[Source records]
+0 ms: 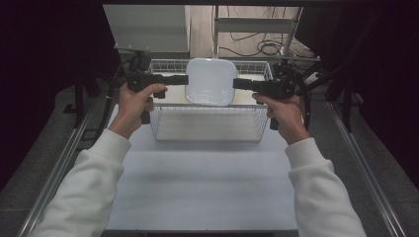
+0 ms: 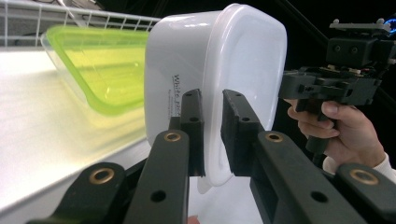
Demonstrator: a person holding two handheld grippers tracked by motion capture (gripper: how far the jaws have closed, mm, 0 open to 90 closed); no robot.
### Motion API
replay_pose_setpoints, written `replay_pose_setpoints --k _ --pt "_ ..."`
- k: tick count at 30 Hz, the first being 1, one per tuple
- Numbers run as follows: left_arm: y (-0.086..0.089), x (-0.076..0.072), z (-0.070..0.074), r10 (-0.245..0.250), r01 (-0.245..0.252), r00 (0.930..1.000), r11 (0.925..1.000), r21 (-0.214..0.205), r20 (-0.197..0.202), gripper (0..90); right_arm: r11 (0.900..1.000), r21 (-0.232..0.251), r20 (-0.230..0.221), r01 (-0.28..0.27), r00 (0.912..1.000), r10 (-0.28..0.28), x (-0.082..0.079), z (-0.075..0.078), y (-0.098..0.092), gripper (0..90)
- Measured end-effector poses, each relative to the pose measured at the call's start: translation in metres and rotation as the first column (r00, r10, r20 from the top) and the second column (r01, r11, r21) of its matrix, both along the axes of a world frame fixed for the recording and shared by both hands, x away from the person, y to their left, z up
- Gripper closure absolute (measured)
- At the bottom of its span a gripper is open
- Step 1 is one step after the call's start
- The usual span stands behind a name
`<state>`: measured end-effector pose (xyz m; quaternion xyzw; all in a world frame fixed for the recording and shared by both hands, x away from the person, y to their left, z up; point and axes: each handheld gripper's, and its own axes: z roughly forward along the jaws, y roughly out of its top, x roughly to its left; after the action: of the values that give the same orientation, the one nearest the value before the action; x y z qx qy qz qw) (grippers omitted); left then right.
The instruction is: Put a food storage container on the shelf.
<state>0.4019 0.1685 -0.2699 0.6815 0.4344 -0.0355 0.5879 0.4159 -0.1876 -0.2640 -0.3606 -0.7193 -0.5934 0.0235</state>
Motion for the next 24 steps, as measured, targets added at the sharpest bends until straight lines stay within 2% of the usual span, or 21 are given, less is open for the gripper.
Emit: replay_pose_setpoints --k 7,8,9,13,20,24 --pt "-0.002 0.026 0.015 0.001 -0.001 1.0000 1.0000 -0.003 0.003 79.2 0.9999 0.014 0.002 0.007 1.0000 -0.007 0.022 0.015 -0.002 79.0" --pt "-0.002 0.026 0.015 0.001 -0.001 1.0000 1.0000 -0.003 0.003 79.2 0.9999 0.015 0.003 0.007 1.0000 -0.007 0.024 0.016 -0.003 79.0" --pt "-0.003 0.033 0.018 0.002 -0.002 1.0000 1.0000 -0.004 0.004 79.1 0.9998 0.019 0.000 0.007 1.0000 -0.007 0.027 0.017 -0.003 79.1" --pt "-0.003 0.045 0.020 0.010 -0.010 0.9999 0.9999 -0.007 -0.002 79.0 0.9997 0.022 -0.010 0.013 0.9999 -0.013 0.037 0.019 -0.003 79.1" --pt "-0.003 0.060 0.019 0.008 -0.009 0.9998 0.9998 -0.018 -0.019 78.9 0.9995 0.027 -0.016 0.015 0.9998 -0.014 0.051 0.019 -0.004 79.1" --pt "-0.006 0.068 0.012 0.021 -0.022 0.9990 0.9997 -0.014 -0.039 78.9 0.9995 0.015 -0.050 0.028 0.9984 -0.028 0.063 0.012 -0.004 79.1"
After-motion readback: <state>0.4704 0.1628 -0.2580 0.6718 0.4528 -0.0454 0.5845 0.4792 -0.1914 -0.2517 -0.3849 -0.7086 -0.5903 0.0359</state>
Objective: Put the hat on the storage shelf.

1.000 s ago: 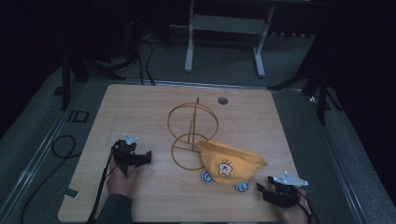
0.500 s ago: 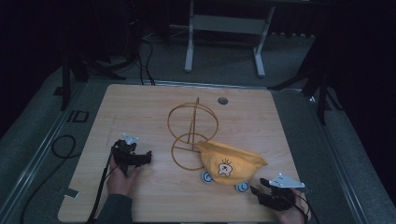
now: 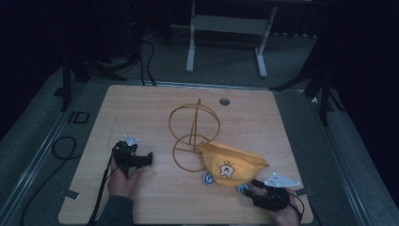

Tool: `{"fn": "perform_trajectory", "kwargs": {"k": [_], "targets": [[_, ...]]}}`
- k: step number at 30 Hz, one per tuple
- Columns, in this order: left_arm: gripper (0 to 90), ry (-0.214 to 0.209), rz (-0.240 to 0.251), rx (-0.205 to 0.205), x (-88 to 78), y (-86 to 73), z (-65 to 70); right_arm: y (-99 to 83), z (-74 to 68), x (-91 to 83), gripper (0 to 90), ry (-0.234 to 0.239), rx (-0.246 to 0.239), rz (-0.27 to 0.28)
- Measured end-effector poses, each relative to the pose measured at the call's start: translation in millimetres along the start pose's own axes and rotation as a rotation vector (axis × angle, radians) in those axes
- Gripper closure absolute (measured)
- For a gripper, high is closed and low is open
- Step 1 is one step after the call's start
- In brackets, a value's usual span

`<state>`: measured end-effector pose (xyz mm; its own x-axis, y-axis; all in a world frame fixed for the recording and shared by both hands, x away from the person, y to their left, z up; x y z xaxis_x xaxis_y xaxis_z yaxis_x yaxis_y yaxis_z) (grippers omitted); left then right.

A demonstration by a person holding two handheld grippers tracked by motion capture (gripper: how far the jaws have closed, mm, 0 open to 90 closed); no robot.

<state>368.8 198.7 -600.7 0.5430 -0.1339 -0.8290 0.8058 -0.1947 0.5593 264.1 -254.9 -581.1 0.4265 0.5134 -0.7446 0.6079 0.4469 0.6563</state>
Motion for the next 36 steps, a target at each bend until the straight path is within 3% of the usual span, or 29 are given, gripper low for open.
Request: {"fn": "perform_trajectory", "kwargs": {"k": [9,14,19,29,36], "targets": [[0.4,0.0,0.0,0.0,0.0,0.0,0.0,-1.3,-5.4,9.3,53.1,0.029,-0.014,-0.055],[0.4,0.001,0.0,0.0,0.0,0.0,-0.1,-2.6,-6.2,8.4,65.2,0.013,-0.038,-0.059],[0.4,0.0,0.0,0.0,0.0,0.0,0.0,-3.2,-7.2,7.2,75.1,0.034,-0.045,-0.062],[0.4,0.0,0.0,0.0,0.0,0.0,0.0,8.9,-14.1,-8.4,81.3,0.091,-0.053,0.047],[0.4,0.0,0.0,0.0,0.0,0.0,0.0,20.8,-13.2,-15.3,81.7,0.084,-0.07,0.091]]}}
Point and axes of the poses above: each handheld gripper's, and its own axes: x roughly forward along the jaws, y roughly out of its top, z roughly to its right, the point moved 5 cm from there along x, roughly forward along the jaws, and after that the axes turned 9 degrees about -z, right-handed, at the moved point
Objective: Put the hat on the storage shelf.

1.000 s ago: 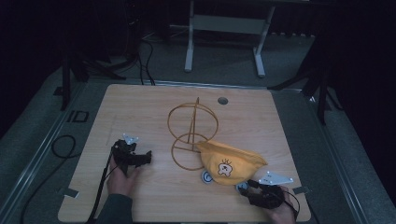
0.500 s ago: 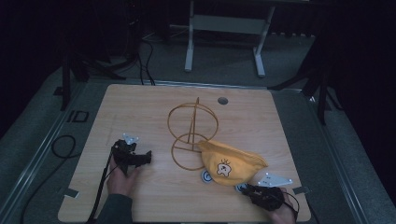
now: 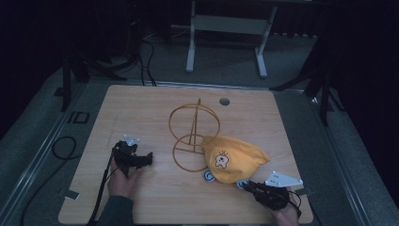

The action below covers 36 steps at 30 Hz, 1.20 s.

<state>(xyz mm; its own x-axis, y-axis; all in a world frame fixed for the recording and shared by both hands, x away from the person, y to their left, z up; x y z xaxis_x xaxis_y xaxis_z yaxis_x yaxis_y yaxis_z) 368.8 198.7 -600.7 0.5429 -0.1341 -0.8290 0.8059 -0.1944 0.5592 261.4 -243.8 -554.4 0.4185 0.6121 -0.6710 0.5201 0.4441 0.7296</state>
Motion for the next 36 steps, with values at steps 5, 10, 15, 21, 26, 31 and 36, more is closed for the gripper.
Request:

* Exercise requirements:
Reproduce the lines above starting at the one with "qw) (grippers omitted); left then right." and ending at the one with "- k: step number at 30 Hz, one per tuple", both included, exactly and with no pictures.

* Output for this exercise:
`<state>`: measured end-effector pose (xyz m; quaternion xyzw; all in a world frame fixed for the recording and shared by both hands, x away from the person, y to their left, z up; point and axes: each handheld gripper's, and its own axes: z roughly forward along the jaws, y roughly out of its top, x roughly to its left; after the action: of the values that give the same orientation, the one nearest the value before the action; x y z qx qy qz qw) (grippers omitted); left then right.
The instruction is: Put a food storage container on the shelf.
<state>0.4019 0.1685 -0.2699 0.6815 0.4344 -0.0355 0.5879 0.4159 -0.1876 -0.2640 -0.3606 -0.7193 -0.5934 0.0235</state>
Motion for the next 24 steps, as measured, targets added at the sharpest bends until straight lines stay within 2% of the usual span, or 21 are given, less is open for the gripper.
Emit: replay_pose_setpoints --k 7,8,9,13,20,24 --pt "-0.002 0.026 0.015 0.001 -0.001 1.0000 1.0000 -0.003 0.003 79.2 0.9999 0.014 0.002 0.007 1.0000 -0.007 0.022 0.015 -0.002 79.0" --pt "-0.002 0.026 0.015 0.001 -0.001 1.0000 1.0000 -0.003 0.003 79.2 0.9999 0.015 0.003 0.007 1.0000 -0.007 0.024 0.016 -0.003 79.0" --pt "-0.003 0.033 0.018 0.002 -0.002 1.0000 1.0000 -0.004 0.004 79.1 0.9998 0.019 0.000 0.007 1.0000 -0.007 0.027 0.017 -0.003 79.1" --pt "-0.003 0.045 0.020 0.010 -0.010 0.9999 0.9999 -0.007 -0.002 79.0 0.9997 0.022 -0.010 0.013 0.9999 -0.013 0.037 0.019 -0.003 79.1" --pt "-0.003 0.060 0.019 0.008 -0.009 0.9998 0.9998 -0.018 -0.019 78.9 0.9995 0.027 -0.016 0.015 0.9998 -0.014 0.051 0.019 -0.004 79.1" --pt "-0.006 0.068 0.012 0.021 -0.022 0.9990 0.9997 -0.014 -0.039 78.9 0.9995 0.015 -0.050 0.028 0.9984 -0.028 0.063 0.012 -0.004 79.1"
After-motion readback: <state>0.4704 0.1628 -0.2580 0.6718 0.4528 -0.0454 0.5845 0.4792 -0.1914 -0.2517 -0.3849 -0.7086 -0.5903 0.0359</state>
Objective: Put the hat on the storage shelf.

1.000 s ago: 
0.500 s ago: 
now: 

Tool: `{"fn": "perform_trajectory", "kwargs": {"k": [_], "targets": [[_, ...]]}}`
- k: step number at 30 Hz, one per tuple

The exercise requires no further work.